# Work instructions
Where a line of the listing below includes the word "framed", reproduce that line.

# Supplied material
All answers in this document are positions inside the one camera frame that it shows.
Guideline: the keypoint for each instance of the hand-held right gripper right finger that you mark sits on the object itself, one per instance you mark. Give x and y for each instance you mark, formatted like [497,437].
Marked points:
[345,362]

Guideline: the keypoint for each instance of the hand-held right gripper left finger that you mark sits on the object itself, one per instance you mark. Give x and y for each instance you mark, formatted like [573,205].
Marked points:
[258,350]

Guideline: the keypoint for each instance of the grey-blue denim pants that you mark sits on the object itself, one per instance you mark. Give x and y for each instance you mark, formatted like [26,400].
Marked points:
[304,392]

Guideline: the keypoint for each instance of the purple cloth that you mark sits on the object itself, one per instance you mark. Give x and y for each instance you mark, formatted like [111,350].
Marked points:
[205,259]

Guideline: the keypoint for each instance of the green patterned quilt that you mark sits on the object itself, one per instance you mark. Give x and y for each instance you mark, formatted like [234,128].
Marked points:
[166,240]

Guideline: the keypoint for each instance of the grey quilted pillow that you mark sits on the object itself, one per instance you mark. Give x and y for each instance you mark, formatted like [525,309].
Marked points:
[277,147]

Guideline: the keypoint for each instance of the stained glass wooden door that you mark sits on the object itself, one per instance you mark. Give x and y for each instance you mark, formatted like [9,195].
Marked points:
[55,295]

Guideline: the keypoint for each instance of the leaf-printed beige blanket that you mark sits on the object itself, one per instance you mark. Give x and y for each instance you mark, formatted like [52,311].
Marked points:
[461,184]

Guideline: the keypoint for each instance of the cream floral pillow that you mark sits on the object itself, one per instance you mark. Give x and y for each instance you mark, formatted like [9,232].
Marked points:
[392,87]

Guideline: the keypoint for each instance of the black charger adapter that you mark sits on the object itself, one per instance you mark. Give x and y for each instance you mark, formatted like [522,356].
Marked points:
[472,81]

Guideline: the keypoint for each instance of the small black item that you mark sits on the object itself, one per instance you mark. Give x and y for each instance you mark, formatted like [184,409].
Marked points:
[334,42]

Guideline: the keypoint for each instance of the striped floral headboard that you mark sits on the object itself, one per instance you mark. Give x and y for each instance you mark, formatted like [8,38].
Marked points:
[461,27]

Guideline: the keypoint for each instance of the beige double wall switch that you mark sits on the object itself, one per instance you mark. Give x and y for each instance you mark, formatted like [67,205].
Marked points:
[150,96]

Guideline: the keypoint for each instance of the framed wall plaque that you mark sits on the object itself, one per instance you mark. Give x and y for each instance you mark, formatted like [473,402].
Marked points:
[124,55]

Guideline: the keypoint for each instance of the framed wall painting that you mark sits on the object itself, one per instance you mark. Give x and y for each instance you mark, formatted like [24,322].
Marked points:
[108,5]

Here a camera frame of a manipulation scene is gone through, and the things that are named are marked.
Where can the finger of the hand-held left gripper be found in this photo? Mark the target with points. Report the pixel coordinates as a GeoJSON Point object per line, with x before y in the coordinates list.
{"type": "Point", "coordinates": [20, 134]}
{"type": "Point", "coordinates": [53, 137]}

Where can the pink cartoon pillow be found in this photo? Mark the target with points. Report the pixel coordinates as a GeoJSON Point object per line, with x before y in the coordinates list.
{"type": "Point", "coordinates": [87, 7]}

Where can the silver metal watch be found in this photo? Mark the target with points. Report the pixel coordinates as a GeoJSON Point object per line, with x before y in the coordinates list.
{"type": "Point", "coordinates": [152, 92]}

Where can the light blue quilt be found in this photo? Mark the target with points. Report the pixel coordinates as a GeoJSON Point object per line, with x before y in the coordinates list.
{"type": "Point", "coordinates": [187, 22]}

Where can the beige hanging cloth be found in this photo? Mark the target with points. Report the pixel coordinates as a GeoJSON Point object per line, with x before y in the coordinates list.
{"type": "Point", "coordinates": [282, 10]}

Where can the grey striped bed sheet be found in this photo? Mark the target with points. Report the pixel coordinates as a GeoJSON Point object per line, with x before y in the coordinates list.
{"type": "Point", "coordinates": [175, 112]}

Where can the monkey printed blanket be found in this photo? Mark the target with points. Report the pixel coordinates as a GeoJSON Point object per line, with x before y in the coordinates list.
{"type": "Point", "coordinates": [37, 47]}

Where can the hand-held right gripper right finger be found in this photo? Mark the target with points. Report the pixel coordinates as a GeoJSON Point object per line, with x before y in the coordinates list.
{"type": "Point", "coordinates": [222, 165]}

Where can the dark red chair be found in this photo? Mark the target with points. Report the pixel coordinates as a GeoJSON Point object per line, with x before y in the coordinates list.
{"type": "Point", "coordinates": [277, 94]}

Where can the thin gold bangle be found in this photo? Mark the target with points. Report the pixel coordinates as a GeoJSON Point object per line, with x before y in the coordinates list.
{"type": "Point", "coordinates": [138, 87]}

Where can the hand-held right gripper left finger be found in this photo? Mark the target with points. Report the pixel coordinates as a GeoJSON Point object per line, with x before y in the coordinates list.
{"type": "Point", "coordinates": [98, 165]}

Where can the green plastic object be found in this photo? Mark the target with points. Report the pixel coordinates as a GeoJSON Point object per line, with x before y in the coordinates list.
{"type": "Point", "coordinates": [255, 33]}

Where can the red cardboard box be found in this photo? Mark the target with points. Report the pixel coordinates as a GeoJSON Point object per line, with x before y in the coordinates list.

# Task result
Guideline: the keypoint for each instance of the framed wall plaque that you mark sits on the object itself, one per instance you mark. Give x and y for each instance you mark, formatted like [473,402].
Guideline: the keypoint for each instance of the framed wall painting that you mark sits on the object itself, one per instance you mark. Give x and y for each instance you mark, formatted like [24,322].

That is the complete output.